Begeistert ruft daher der heilige Athanasius aus: "Jungfräulichkeit, Krone, die nicht welkt, Tempel Gottes, Heiligtum des Heiligen Geistes, kostbare Perle, von Wenigen gefunden, von Vielen gehaßt, von den Würdigen geschätzt. Enthaltsamkeit, du vernichtest den Tod und besitzest die Unsterblichkeit; du bist die Freude der Propheten, die Glorie der Apostel, das Leben der Engel, die Krone der Heiligen. Selig, wer dich besitzt und standhaft bewahrt; weniges ist es eigentlich nur, was er für dich opfern muß; viel Freude liegt für ihn in dir verborgen."

Vergiß nicht, meine Seele, dem Herrn für alles dieses herzlich zu danken.

 

3. Sühne

Das wichtigste ist, daß wir die Forderungen, die sie an uns stellt, mit aller Treue und aller Entschiedenheit erfüllen; denn darauf kommt alles an. Wir müssen alles fliehen, was in Gedanken, Worten oder Werken die heilige Reinheit verletzt, müssen jeder böse Gelegenheit entschieden aus dem Wege gehen, alle gefährlichen Freundschaften und Vertraulichkeit meiden, müssen uns vor dem Stolz hüten und unsere Sinne in strenger Zucht halten.

Die Mittel, die uns zur Erhaltung der heiligen Reinheit von den Geisteslehrern empfohlen werden, sind folgende: Die Gottesfurcht eifrig pflegen, das Gebet fleißig üben, die liebe Mutter Gottes kindlich verehren, sich in der Demut tief begründen, die Gefahr fliehen, den Müßiggang meiden und sich geregelter Arbeit unterziehen, in Speise und Trank mäßig sein, unnötige Bequemlichkeiten meiden und die heiligen Sakramente der Buße und des Altars oft und mit großer Andacht empfangen.

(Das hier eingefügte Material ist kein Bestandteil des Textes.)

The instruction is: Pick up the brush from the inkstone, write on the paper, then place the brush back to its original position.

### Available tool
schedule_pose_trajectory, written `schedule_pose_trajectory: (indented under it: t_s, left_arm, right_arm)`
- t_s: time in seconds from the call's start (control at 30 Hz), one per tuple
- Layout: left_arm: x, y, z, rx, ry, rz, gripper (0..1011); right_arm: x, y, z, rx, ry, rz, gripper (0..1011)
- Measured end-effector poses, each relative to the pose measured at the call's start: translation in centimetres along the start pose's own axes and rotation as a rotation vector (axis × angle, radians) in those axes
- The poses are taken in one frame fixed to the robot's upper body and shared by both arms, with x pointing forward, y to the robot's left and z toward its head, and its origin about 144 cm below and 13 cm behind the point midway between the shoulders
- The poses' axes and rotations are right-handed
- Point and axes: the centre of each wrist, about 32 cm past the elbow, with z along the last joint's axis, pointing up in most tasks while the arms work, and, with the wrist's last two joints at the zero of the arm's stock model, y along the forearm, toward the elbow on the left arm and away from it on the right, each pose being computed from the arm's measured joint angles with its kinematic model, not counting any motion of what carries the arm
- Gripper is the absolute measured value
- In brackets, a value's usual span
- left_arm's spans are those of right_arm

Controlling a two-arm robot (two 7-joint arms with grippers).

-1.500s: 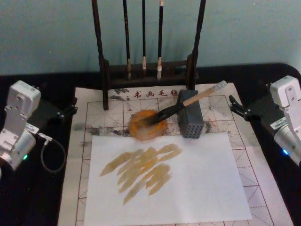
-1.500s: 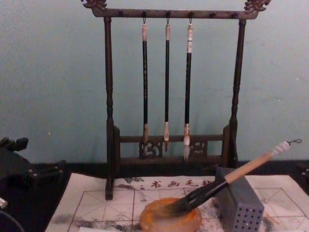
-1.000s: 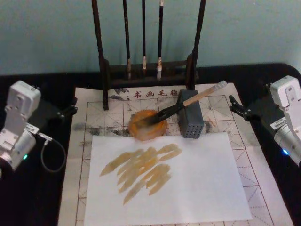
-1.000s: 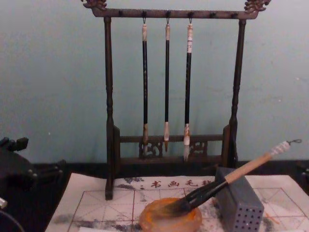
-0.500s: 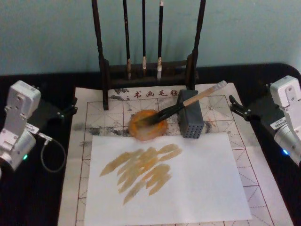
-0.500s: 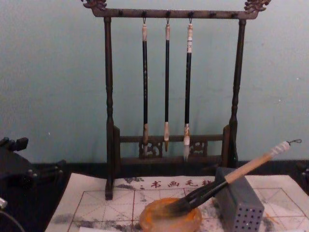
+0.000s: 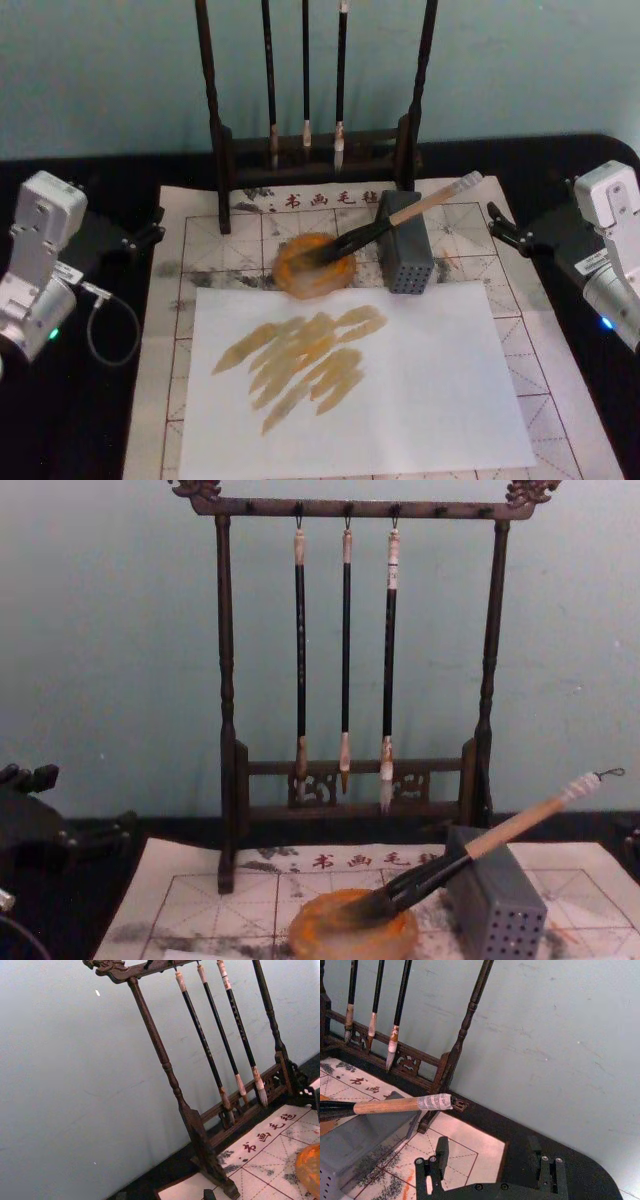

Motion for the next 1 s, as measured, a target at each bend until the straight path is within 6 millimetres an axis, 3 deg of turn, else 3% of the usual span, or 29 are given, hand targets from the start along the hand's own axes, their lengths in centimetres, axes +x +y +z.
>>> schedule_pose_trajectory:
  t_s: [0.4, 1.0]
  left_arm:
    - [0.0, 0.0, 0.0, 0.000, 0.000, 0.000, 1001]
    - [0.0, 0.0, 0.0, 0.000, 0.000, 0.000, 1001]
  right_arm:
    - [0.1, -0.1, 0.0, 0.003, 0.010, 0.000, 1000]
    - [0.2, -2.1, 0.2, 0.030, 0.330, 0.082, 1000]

Hast du, meine Seele, diese Mittel bis jetzt immer und mit großem Eifer angewendet? Schau auf die großen Opfer hin, welche die Heiligen der Herzensreinheit zuliebe gebracht haben: der ägyptische Joseph, Susanna, Aloysius.

 

4. Bitte

Herr, ohne deine Hilfe vermag ich den Feind nicht zu überwinden. Ich will nicht nachlassen, dich alle Tage um deinen Beistand anzurufen.— Anrufung Mariä und anderer großer Patrone dieser herrlichen Tugend.